## Directions
Without the pictures, print the lines running from the beginning of the material to the line containing "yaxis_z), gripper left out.", both ends included.

==== Material for the task ====

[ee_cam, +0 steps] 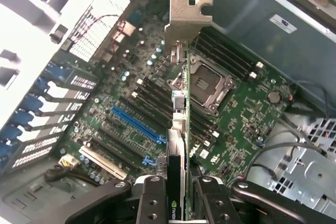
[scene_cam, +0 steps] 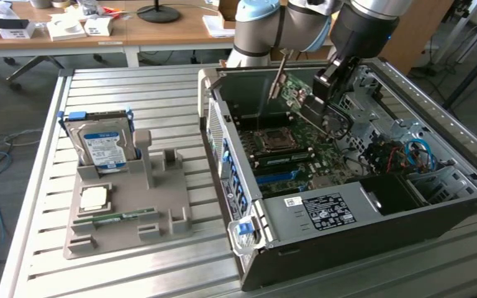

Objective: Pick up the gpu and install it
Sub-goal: 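Insert the gpu into the slot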

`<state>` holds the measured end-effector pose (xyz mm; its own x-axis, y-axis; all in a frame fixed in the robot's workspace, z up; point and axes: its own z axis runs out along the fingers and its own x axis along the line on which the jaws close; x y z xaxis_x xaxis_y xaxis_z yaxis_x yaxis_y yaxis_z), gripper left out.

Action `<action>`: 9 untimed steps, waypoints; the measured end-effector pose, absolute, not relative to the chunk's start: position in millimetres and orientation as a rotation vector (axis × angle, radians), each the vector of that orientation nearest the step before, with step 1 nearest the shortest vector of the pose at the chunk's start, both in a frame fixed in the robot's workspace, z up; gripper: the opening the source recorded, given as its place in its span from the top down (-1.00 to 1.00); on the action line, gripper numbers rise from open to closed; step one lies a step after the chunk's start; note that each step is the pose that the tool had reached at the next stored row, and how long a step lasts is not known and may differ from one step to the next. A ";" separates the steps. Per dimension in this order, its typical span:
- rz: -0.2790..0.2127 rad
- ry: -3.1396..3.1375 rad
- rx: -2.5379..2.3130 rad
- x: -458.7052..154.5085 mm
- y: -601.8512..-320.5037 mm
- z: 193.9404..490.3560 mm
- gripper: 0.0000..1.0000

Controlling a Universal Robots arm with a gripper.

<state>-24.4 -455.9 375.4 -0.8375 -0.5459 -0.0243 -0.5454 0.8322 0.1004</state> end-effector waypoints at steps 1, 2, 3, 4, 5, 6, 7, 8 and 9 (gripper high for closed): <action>-0.162 -2.997 0.908 -24.4 -455.9 375.2 0.47; -0.161 -2.992 0.922 -24.3 -455.9 375.1 0.47; -0.161 -2.987 0.936 -24.3 -455.9 374.9 0.47; -0.160 -2.982 0.951 -24.3 -455.9 374.9 0.47; -0.160 -2.975 0.969 -24.4 -455.9 374.8 0.47; -0.160 -2.966 0.996 -24.3 -455.8 374.6 0.47; -0.160 -2.956 1.022 -24.3 -455.8 374.5 0.47; -0.159 -2.945 1.048 -24.3 -455.9 374.3 0.47; -0.159 -2.935 1.076 -24.3 -455.9 374.2 0.47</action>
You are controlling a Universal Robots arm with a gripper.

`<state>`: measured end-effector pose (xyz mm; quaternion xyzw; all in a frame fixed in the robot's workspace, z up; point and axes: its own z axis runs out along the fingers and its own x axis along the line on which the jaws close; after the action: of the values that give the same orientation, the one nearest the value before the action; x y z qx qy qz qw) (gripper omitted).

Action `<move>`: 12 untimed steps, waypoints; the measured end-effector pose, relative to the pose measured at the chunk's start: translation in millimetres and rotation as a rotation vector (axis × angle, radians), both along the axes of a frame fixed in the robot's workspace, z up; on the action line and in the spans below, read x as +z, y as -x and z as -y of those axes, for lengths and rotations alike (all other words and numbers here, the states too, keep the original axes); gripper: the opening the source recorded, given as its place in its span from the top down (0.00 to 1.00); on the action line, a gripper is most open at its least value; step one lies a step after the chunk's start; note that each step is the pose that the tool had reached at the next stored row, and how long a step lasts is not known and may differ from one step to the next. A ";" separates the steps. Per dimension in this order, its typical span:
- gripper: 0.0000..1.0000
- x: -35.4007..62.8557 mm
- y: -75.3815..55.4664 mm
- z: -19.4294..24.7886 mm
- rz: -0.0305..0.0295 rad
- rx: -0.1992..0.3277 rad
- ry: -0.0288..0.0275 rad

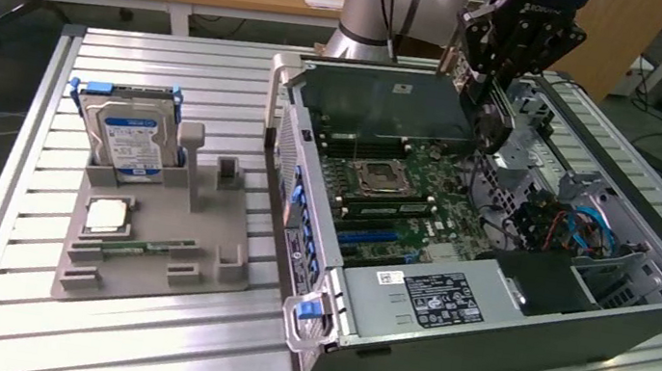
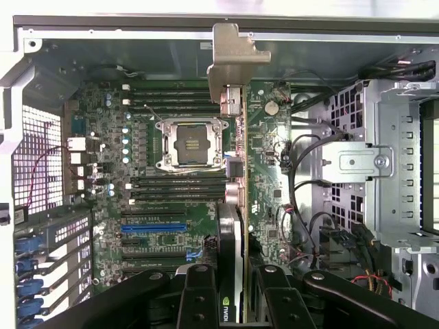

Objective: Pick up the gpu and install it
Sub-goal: 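Pick up the gpu and move the gpu toward the slot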

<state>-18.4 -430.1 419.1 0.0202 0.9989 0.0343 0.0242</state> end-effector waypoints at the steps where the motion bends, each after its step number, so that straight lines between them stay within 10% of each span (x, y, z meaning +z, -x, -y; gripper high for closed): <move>1: 0.73 0.0 0.0 0.0 0.0000 0.000 0.0000; 12: 0.73 0.0 0.0 0.0 0.0000 0.000 -0.0002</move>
<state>-18.4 -430.1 419.1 0.0202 0.9989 0.0344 0.0242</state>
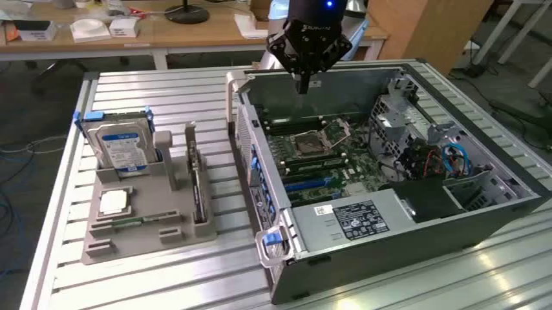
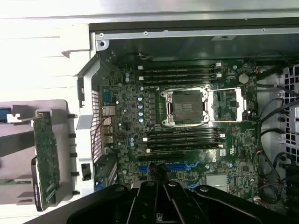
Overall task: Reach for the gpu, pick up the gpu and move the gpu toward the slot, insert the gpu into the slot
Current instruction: 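Reach for the gpu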
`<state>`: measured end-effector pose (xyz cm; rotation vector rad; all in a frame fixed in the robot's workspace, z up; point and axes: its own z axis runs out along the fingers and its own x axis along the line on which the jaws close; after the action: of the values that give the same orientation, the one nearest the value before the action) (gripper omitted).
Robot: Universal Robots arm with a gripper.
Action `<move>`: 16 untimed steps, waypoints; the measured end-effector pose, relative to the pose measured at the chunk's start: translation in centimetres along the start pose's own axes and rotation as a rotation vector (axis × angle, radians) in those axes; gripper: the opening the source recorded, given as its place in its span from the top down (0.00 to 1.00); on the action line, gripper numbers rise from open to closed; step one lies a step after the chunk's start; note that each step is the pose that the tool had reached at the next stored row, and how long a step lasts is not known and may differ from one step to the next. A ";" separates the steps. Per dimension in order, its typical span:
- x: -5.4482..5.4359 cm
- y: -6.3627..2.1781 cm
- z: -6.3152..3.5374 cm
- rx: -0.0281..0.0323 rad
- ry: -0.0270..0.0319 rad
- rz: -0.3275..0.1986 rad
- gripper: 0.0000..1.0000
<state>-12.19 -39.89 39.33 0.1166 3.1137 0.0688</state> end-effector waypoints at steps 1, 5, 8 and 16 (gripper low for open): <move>0.0 0.00 0.00 -0.0001 0.0000 0.000 0.90; 0.0 0.00 0.00 0.0000 0.0000 0.000 0.90; 0.0 0.00 0.00 -0.0001 0.0000 0.000 0.90; 1.6 -0.12 -0.04 0.0000 0.0000 0.000 0.90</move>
<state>-13.79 -39.89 39.33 0.1165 3.1137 0.0688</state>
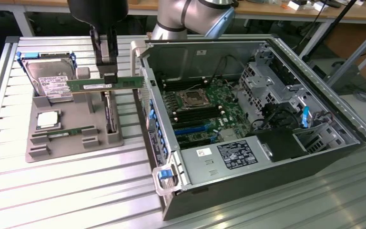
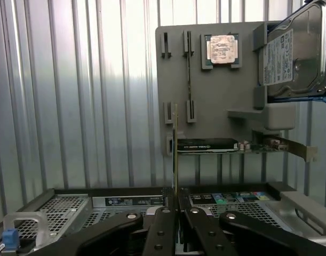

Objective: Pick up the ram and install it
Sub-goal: 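Pick up the ram and move it above insertion slot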

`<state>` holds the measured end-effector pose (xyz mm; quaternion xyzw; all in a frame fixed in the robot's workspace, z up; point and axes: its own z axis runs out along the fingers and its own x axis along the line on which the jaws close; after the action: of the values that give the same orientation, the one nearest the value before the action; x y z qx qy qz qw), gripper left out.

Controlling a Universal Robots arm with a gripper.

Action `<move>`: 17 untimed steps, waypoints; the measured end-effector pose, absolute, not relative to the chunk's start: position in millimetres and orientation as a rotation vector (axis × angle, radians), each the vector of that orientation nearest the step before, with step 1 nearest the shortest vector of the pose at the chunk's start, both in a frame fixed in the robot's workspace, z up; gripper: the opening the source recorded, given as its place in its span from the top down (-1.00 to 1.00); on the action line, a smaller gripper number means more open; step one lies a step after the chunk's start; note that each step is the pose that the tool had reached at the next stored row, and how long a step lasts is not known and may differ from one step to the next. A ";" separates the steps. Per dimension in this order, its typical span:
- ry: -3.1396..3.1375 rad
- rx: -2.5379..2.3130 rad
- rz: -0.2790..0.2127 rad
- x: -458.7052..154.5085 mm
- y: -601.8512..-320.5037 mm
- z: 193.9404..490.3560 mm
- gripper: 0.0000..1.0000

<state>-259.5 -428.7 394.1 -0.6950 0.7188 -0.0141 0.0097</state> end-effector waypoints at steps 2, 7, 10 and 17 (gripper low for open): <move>2.244 -2.170 -0.044 -254.9 -428.7 394.0 0.75; 2.244 -2.170 -0.043 -241.6 -428.7 394.1 0.75; 2.245 -2.171 -0.043 -234.1 -428.7 394.1 0.75; 2.245 -2.171 -0.042 -210.7 -428.7 394.0 0.75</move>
<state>-210.7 -428.7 394.0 -0.6951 0.7188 -0.0136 0.0092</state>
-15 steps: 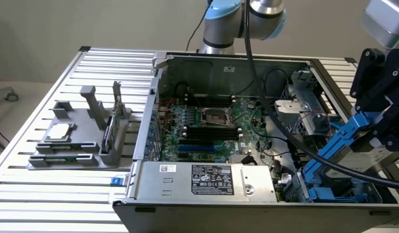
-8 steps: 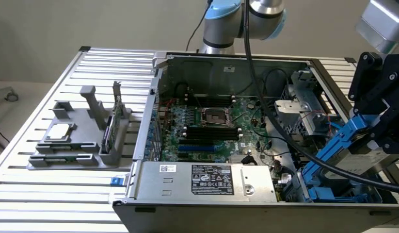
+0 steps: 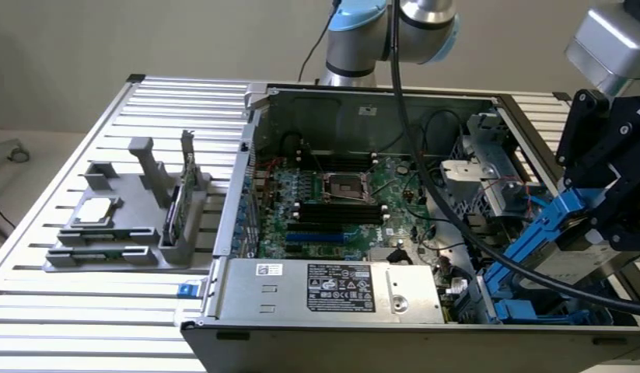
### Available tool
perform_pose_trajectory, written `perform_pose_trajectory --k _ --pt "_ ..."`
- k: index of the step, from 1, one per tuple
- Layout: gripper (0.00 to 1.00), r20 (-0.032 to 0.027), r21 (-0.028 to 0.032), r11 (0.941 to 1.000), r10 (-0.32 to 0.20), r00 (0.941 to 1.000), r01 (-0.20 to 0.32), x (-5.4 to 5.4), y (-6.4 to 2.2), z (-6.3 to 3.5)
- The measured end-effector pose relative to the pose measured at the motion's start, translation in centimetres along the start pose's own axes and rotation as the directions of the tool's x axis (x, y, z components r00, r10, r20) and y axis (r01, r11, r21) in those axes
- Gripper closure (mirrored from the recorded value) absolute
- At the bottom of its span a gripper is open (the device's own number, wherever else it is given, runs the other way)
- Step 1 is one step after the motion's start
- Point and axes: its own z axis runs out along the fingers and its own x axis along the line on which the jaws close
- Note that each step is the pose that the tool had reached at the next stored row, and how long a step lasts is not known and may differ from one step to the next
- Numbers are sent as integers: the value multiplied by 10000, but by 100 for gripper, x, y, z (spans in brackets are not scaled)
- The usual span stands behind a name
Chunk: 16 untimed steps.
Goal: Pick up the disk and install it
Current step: 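Insert the disk into the insertion slot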
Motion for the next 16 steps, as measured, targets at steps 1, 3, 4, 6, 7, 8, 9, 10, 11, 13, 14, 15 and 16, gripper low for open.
perform_pose_trajectory --k 1,3,4,6,7,8,9,10,11,13,14,15,16 --pt "67 0 -18 10000 1 10000 -1 0 0 1" --pt "67 2 -71 10000 2 10000 -2 0 -2 2" --pt "67 2 -98 10000 4 10000 -4 0 -1 2" --pt "67 2 -123 9999 7 10000 -7 2 0 6" --pt "67 4 -130 9999 8 10000 -8 3 0 11" --pt "67 7 -139 9999 7 10000 -7 5 -1 18" --pt "67 7 -145 9999 8 10000 -8 7 -3 23" --pt "67 8 -150 9999 8 10000 -8 10 -5 28" --pt "67 17 -154 9999 7 10000 -7 13 -10 34" --pt "67 39 -157 9999 9 10000 -9 20 -19 49" --pt "67 52 -158 9999 10 10000 -9 23 -24 57" --pt "67 62 -158 9999 9 10000 -8 26 -29 64" --pt "67 76 -158 9999 9 10000 -8 27 -32 73"
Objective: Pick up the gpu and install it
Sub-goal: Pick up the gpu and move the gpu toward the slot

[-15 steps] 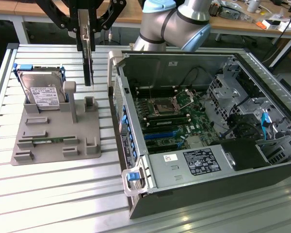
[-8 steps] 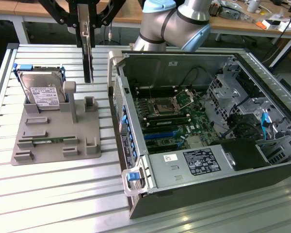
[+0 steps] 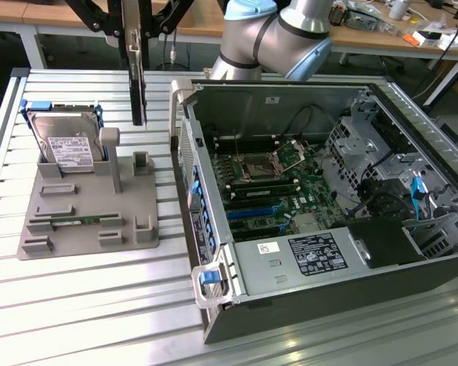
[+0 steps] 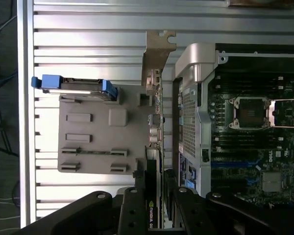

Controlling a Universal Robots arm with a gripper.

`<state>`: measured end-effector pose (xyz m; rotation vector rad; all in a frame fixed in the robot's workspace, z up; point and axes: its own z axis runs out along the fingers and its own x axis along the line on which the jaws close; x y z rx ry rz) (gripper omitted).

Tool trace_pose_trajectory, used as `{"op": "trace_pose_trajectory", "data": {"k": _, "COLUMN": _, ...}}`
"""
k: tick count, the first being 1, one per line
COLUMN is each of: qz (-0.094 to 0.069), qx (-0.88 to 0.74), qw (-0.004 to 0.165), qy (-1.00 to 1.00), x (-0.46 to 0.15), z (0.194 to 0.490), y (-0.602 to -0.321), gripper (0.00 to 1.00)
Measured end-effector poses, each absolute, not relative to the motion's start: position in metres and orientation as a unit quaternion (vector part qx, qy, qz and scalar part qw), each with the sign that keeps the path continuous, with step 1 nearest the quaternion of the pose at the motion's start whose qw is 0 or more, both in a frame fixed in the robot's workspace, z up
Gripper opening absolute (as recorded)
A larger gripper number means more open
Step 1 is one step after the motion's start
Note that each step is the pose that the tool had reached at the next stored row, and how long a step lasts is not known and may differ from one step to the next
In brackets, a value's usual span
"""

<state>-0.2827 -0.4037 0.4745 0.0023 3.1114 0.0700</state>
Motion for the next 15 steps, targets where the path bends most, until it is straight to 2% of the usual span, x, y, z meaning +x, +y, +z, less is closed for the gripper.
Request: {"op": "trace_pose_trajectory", "data": {"k": 15, "qz": 0.023, "qx": 0.001, "qw": 0.015, "qy": 1.000, "x": -0.272, "z": 0.477, "y": -0.404, "gripper": 0.27}}
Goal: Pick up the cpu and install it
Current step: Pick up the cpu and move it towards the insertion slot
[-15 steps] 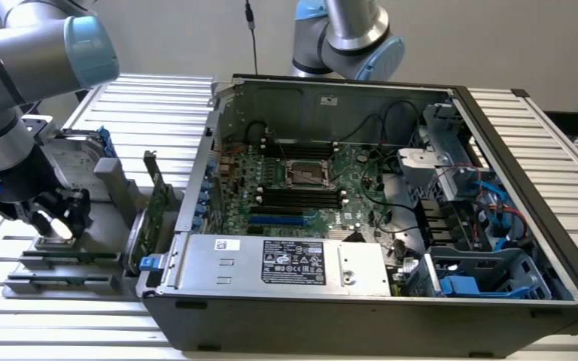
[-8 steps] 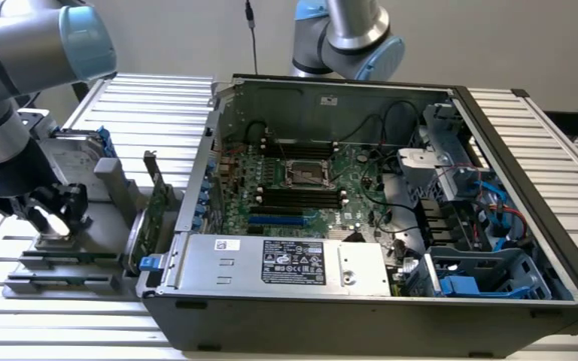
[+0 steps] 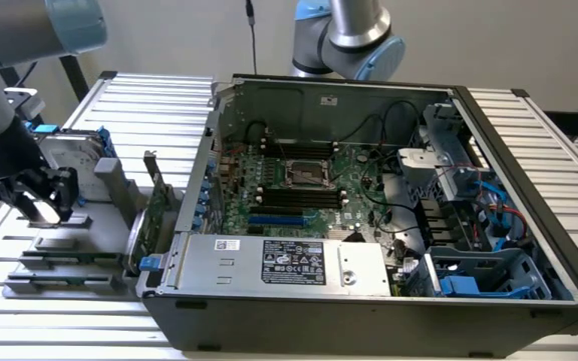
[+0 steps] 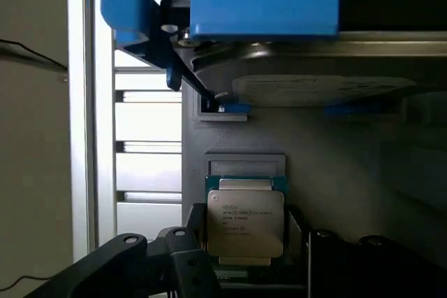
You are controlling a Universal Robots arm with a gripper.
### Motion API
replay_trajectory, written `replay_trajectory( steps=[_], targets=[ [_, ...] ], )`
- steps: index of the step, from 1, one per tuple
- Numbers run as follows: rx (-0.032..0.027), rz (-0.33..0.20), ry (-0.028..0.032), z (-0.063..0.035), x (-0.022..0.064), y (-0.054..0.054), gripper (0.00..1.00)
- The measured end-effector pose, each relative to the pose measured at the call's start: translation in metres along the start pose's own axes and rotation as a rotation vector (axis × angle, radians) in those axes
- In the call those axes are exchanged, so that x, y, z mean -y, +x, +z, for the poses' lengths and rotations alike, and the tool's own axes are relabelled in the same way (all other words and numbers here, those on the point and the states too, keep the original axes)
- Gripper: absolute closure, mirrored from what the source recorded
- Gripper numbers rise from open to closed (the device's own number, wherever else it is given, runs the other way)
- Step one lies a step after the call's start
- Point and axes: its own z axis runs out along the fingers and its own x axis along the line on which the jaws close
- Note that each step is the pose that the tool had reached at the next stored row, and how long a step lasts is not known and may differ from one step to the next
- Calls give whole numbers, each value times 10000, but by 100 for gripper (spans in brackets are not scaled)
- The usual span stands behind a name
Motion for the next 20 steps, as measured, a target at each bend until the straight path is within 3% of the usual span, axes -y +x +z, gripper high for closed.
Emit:
replay_trajectory(
  steps=[20],
  targets=[
    [-9,-272,11,-909,-27,-17,45]
  ],
)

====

## Exercise result
[ee_cam, +0 steps] 
[scene_cam, +0 steps] 

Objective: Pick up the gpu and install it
Sub-goal: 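Insert the gpu into the slot
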
`<state>` holds the measured end-effector pose (xyz mm; its own x-axis, y-axis; all in a frame fixed in the robot's workspace, z up; point and axes: its own z axis runs out along the fingers and its own x axis along the line on which the jaws close; x y z xaxis_x xaxis_y xaxis_z yaxis_x yaxis_y yaxis_z), gripper left out.

This finishes the answer to the exercise.